Trust between two conversing entities is knowing who you are talking to & if they are the appropriate audience.

In traditional software trust is accomplished by user authentication & authorization. Typically employing variety of methods such as username & passwords, two factor authentication, role based access controls. In Graphical UX these mechanisms are well established.

But with emerging Conversational UX, how would one accomplish the same. Most devices have some mechanism for device level authentication & authorization (account linking, oauth etc) but how to ascertain that the one speaking is to be trusted.


There are few use cases that can explored with varying degree of trust.

  • Location Driven Trust
  • Voice Recognized
  • Temporary Passwords
  • Image Recognized

Location Driven Trust

This typically would involve device to be placed in a known location where device is secured by external physical security. A use case could be conference rooms in office say or waiting areas at a mechanic. This would not ensure authentication of users but provide authorization to a pool of users, who all can access some common information such as average wait time at the shop etc but cannot do anything else.

Voice recognized

Such a mechanism would involve recognizing of voice of user by the application to trust them. This has few interesting points

  1. Voice model of users would have to be built based on different modulations in different scenarios, background noise etc
  2. Relies on devices to natively support it

Given this cost of user onboarding would be relatively high & unless supported by device provider natively, it will be difficult to implement. There are some interesting 3rd party providers who can help but that would be an added component.

Temporary passwords

Relying on good old authentication mechanism, here the voice driven application would generate temporary tokens or passwords which can be associated with user’s identity. Access to these can be granted using say a RSA ID like device or some app.

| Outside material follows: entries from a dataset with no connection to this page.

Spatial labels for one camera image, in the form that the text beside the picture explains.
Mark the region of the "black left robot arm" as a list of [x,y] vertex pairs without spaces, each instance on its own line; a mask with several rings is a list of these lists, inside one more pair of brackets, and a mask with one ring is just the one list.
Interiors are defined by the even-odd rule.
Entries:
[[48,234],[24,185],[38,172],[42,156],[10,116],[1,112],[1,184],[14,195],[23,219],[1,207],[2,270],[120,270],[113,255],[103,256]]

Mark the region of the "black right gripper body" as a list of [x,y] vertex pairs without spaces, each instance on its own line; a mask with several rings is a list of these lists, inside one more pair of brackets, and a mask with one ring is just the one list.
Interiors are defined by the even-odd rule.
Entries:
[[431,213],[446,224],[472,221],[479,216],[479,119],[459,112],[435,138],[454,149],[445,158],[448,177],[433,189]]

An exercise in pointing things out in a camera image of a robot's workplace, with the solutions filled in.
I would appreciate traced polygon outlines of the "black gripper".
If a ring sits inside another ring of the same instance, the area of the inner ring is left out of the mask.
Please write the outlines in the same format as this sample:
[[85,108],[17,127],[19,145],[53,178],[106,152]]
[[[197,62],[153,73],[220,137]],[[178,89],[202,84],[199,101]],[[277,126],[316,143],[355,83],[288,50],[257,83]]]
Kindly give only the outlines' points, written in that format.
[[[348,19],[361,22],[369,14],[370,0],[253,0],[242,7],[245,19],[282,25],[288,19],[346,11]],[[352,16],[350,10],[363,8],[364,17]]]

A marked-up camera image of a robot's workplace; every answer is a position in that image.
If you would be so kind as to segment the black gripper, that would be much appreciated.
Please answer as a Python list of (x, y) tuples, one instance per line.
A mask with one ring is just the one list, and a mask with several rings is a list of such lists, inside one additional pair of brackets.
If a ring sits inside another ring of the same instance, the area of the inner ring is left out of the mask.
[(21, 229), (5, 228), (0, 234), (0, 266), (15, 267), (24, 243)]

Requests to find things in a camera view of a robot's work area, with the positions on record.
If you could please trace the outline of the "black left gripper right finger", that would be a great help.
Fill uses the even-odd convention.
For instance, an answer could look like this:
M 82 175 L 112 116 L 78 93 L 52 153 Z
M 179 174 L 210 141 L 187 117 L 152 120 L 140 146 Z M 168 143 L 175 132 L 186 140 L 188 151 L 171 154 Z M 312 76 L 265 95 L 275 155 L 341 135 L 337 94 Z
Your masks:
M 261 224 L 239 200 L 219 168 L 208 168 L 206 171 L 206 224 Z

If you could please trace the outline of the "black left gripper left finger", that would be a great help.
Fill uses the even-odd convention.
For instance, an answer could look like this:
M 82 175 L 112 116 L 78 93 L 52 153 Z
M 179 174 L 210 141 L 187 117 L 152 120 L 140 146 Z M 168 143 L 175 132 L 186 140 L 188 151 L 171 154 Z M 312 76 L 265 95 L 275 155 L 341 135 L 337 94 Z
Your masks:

This method can be useful in short duration transactions such as making a payment, changing an appointment or preparing a reservation.

Image Recognized

In human interactions, people recognize & trust what they see.

This would involve use of an additive device that can be triggered when user interacts with say Google Home or Echo to capture picture which then be used to recognize the user or capture their motion to establish trust.

Like voice based method it would also require training model of users images. But unlike voice based training this would be simpler given that it would not burden users in recording audio & their is enough data set available via social media or other photo applications. This method provides greater degree of trust, given the application user is conversing with, can trigger continued checks & can be used for long running transactions.


These are suggestions on how security could be approached in voice driven applications. With a new medium it opens many challenges & opportunities, in contrast to visual UX driven applications.